I want to explain our ongoing efforts to make Second Life as robust and stable as possible, while at the same time continuing to improve the quality and depth of the in-world experience. Innovative new features like 3D voice, WindLight, and Sculpties are essential for the continued evolution of Second Life; feature stasis just isn’t a good option. However, we are now devoting the majority of our development resources to considerably less visible behind-the-scenes improvements. These back-end changes have long-term benefits for the entire community, and will also help the grid withstand the sort of infrastructure failure we’ve encountered recently (described in my post here). I’ll use the rest of this post to highlight this work.
Fixing individual bugs and system failures remains a high priority for us, and our largest (and growing) internal development group is dedicated to these tasks. The open source community is also a great help in this effort, and our team integrates a large number of fixes submitted by external developers. Some of these improvements were recently highlighted in Sardonyx Linden’s post on this blog.
Much of the server-to-server communication happening within the Second Life grid is based on old technology which has served well beyond its initial design. When a failed database causes grid-wide problems, a de-rez doesn’t complete, or a teleport explodes on lift-off, this is usually why. So, there are currently multiple teams working on the wholesale elimination of this technology, replacing it with a modern web-service based approach. This is a big effort and will take a long time, but the benefits are myriad: when finished, this will improve reliability, eliminate data bottlenecks on crowded sims, allow multiple versions to co-exist, enable global scalability, and allow us to dispense with VPNs altogether. We’ve started to see first fruit in the form of fewer planned outages; most new releases no longer require us to shut down the whole grid.
Fewer Failure Points
In addition, Linden Lab engineers are working to improve our database failover capabilities and to reduce single points-of-failure in the network infrastructure. We’re also refactoring all of our recurring data maintenance processes to reduce the impact of these on the main grid. Ideally, all of this work will be completely invisible to residents, but it will mean less grid downtime.

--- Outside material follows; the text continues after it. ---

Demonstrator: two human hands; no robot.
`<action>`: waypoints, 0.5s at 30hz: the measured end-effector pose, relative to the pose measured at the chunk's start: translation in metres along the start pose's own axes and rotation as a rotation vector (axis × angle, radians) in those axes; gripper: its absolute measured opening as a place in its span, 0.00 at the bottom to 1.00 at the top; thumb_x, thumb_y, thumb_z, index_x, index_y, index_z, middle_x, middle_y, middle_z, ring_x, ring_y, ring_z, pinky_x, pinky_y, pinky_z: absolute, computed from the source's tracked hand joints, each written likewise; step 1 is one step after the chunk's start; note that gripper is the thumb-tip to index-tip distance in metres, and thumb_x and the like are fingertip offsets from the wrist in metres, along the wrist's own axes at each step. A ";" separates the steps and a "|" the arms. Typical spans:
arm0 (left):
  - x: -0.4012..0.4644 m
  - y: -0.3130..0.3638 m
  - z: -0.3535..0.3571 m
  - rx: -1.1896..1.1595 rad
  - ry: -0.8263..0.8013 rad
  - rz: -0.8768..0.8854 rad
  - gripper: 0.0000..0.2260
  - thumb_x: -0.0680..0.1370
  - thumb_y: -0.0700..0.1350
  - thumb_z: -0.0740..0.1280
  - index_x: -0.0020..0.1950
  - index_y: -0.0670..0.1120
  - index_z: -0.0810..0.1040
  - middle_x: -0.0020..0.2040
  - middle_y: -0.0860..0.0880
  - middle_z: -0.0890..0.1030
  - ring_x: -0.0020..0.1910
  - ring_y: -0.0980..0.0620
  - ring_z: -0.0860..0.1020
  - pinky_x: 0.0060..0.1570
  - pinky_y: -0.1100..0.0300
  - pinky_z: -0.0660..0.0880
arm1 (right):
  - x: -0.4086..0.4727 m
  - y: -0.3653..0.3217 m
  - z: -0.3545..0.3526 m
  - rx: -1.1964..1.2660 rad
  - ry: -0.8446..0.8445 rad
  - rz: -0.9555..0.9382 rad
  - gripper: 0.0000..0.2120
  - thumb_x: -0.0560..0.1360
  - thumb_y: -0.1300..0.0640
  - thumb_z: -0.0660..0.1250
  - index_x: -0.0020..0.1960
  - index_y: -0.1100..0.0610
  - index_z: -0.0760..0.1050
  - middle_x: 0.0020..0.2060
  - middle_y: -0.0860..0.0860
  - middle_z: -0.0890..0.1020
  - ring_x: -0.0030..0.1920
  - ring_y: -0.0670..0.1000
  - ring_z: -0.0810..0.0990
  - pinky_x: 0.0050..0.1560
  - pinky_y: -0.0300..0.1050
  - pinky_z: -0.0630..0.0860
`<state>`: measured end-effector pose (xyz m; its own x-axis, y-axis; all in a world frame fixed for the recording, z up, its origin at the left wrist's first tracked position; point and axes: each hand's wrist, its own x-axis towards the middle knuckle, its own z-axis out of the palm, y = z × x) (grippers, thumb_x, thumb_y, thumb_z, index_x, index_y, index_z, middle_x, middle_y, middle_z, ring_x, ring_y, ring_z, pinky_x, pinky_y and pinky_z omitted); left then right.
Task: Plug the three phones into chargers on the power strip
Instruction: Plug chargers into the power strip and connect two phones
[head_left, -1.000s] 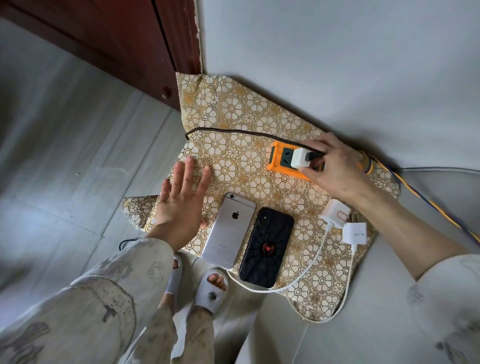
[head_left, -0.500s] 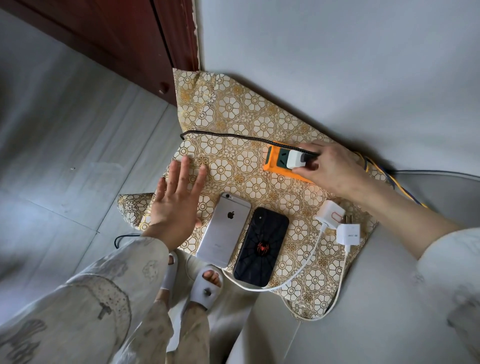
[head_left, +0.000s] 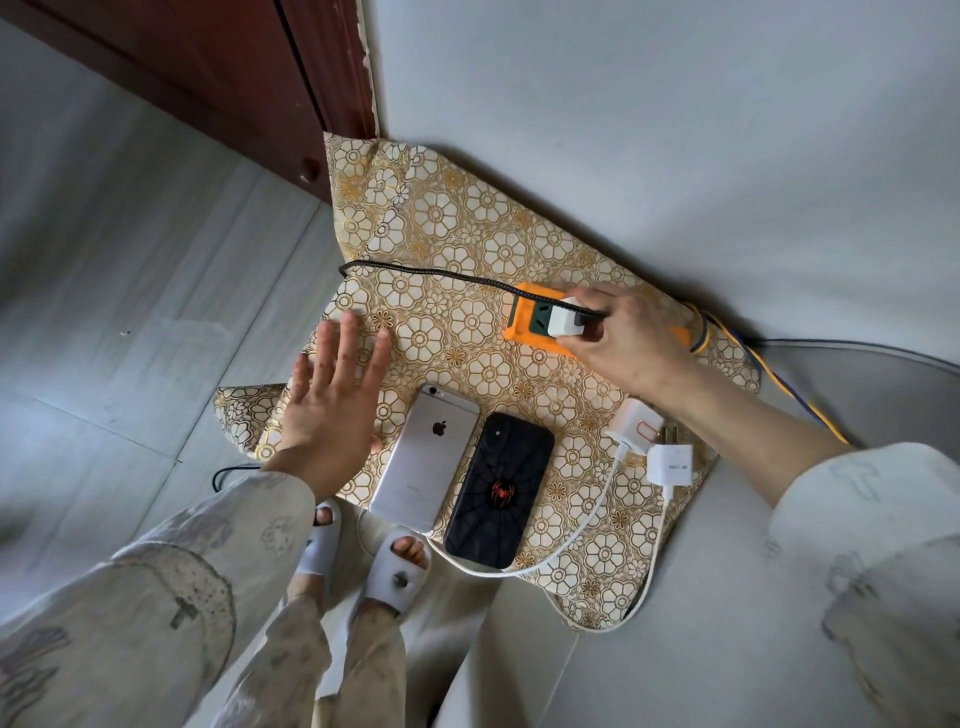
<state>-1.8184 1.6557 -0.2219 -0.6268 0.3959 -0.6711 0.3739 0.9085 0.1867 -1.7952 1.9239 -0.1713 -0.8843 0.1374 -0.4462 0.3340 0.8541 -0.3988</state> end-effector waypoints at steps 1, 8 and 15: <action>0.000 0.000 0.000 0.006 -0.004 -0.003 0.51 0.72 0.47 0.70 0.68 0.51 0.25 0.66 0.46 0.22 0.71 0.44 0.29 0.72 0.46 0.39 | 0.000 0.000 0.001 -0.005 0.004 -0.003 0.21 0.71 0.59 0.70 0.63 0.61 0.73 0.58 0.55 0.78 0.56 0.54 0.77 0.59 0.44 0.74; -0.001 -0.001 -0.002 0.020 -0.011 0.004 0.52 0.71 0.50 0.71 0.69 0.51 0.26 0.66 0.46 0.22 0.72 0.44 0.30 0.73 0.46 0.41 | -0.004 0.004 0.004 0.076 -0.039 0.086 0.25 0.72 0.53 0.69 0.67 0.54 0.68 0.63 0.54 0.76 0.60 0.53 0.76 0.61 0.43 0.70; 0.001 -0.003 -0.002 0.004 -0.010 -0.003 0.51 0.70 0.50 0.72 0.73 0.53 0.31 0.73 0.44 0.28 0.73 0.44 0.31 0.75 0.44 0.42 | -0.005 -0.005 0.000 0.191 -0.039 0.286 0.23 0.77 0.44 0.59 0.64 0.58 0.68 0.47 0.56 0.80 0.40 0.52 0.79 0.38 0.44 0.75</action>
<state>-1.8210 1.6537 -0.2219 -0.6208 0.3921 -0.6789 0.3747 0.9090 0.1823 -1.7929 1.9187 -0.1673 -0.7339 0.3354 -0.5907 0.6250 0.6740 -0.3938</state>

Generally Second Life client crashes are handled by the ongoing bug-fixing project mentioned above, but a group of our graphics specialists have recently formed a team to improve the rendering code which is at the root of most crashes. This should lead to a more stable client on a wider variety of computer hardware.
We’ve been talking about upgrading the Havok physics engine included in the sim software for years, and haven’t managed to deliver. However, this project is making real progress now and will be ready for a beta test soon. The Havok 4 version in development can withstand the majority of physics glitches and attacks that cause most sim crashes. A little farther out, we’ll be replacing the guts of LSL execution with Mono, which was on hold for a long time but is moving forward again. This will result in massive performance gains for scripts, but will also make sims (especially very busy sims) more stable.
A New Response Team
As Second Life has grown, so too has Linden Lab. We’ve recently created the Production Operations team (a virtual fire department, if you will), which will add a new level of grid monitoring and trouble response. This group will provide superior 24/7 monitoring, and will diagnose, solve and escalate technical issues that arise on the Second Life grid, network and website. These engineers will also develop tools and automation technologies for monitoring and repairing Second Life more efficiently. We’re currently hiring new members for Production Ops all over the world – the job listing is here.
We’ll periodically be posting updates on our continued efforts, and their relative success or failure. In the meantime, we depend on your feedback – please continue to report the bugs you experience.
As Second Life matures – more residents have more time, effort and money invested in-world than ever before – Linden Lab must be accountable for making the virtual world robust and stable, without losing sight of all the new capabilities we hope to add. There’s a great deal of work to be done, but we have far more resources than we did a year ago, and there are more engineers dedicated to stability and scalability than are working on 3D voice, WindLight, or sculpties combined. I believe that we’re headed in the right direction.